Problem to solve
Print the data below exactly as it stands, and keep the pictures out.
-- Supplied data follows --
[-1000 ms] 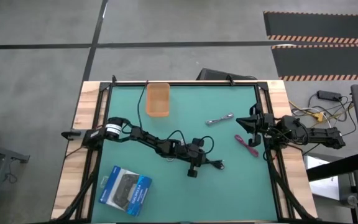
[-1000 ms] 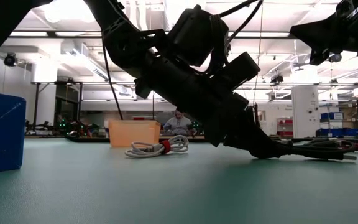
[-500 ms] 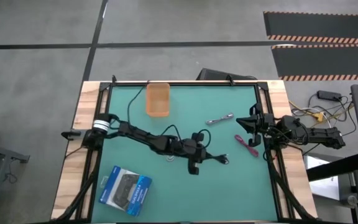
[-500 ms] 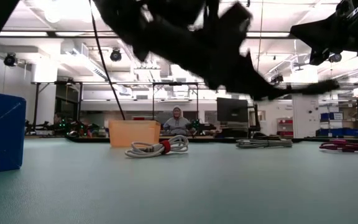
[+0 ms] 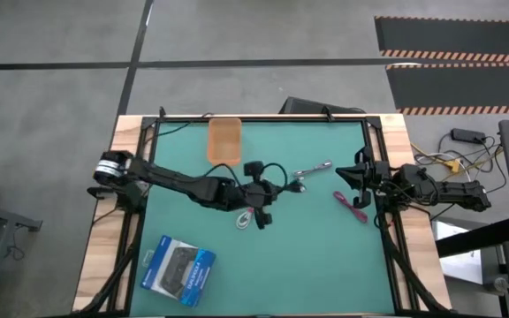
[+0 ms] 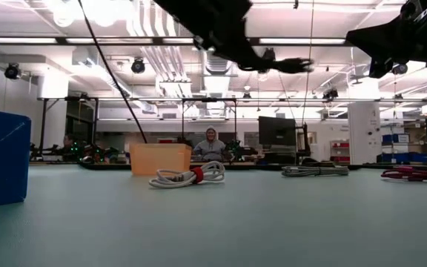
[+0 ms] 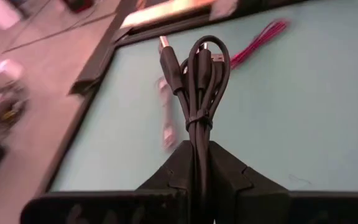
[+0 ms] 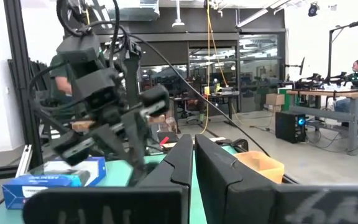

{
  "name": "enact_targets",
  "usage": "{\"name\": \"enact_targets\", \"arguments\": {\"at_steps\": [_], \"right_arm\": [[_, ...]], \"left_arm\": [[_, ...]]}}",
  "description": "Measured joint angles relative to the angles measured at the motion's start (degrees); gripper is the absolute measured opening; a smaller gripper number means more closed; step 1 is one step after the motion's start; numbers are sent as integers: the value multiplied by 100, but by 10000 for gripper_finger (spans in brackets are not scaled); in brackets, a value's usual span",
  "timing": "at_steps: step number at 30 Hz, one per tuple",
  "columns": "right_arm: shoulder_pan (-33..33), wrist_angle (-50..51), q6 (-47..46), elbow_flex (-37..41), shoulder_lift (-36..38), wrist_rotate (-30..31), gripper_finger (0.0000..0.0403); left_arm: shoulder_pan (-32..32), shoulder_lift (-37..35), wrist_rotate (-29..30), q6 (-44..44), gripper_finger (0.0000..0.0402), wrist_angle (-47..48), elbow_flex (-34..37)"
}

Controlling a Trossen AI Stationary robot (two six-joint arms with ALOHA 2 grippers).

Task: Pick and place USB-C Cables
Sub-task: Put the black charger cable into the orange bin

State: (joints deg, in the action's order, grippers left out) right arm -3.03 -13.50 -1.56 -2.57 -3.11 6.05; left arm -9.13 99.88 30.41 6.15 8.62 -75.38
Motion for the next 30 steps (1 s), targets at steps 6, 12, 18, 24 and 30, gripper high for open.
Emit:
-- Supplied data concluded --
Result
[-1000 ms] 
[-1000 ms] 
[-500 ms] 
[-500 ms] 
[+0 ms] 
[+0 ms] 
[+0 ms] 
[+0 ms] 

{
  "name": "enact_targets",
  "usage": "{\"name\": \"enact_targets\", \"arguments\": {\"at_steps\": [_], \"right_arm\": [[_, ...]], \"left_arm\": [[_, ...]]}}",
  "description": "Measured joint angles relative to the angles measured at the motion's start (degrees); gripper is the absolute measured opening; a smaller gripper number means more closed; step 1 is one step after the motion's start; numbers are sent as integers: the value multiplied by 100, but by 10000 for gripper_finger (spans in brackets are not scaled); in brackets, a value's usual span",
  "timing": "at_steps: step number at 30 Hz, one per tuple",
  "columns": "right_arm: shoulder_pan (-33..33), wrist_angle (-50..51), q6 (-47..46), elbow_flex (-37..41), shoulder_lift (-36..38), wrist_rotate (-30..31), gripper_finger (0.0000..0.0403); left_arm: shoulder_pan (-32..32), shoulder_lift (-37..35), wrist_rotate (-29..30), q6 (-44..44), gripper_finger (0.0000..0.0402), wrist_angle (-47..48), elbow_flex (-34..37)"
}

Controlling a Trossen AI Stationary robot (two six-joint arms with ALOHA 2 grippers).

Task: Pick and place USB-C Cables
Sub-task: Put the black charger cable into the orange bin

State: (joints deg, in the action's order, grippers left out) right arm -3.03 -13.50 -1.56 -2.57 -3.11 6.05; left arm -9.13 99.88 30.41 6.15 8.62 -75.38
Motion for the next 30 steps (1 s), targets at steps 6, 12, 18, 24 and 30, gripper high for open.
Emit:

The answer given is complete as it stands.